Print, from the listing below, the lines starting at the line containing "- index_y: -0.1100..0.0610" and ending at the line containing "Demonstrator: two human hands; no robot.", exactly as they stand, and print nothing else.
─── Input data
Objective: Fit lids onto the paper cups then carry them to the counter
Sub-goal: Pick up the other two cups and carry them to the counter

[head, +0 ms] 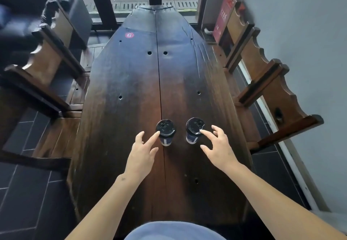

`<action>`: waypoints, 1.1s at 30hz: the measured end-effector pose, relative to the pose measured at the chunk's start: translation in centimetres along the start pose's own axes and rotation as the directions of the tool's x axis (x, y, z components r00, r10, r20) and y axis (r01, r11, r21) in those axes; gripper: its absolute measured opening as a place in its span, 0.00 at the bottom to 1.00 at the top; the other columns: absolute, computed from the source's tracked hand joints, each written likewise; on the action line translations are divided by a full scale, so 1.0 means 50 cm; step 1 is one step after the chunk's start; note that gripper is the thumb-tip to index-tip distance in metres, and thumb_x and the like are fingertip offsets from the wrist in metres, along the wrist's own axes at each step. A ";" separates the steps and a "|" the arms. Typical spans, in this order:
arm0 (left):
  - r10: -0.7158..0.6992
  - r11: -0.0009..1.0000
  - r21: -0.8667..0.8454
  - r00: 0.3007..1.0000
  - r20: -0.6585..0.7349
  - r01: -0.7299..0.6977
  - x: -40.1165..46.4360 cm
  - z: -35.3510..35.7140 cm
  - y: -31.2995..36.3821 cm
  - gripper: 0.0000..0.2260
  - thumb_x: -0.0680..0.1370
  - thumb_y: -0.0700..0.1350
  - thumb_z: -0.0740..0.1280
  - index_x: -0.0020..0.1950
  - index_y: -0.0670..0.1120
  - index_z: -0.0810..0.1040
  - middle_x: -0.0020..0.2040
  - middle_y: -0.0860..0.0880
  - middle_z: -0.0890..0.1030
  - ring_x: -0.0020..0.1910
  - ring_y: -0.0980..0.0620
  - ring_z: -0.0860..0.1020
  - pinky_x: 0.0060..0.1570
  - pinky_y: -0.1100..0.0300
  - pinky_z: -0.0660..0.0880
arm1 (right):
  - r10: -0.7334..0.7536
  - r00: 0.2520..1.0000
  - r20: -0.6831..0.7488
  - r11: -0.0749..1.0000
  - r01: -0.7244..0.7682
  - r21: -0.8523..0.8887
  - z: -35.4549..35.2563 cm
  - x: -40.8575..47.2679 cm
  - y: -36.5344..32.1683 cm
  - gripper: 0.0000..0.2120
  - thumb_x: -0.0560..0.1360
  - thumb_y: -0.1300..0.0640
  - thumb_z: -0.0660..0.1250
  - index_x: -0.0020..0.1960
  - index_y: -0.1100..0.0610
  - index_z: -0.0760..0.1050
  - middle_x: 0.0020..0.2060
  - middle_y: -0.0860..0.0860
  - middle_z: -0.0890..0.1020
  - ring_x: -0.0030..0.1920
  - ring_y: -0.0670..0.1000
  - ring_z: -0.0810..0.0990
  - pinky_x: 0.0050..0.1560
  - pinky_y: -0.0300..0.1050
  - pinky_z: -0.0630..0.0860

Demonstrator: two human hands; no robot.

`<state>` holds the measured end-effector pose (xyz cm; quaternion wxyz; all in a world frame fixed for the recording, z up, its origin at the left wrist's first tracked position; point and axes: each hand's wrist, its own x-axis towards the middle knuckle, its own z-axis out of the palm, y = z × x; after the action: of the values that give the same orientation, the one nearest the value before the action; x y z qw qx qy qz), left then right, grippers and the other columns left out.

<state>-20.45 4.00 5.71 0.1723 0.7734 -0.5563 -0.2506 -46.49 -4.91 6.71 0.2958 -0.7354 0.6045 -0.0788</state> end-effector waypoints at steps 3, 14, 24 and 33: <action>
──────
Finished exercise:
  - index_y: -0.1100..0.0610
  - index_z: -0.0760..0.1050
  - middle_x: 0.0020..0.2060
  - middle_y: -0.0860..0.0860
  - middle_z: -0.0890..0.1020
  - ring_x: -0.0030..0.1920
  - ring_y: -0.0670..0.1000
  - ring_z: -0.0810..0.0990
  - pinky_x: 0.0050..0.1560
  - pinky_y: -0.0300..0.1050
  - pinky_z: -0.0630..0.0860

Demonstrator: two human hands; no robot.

This completes the exercise.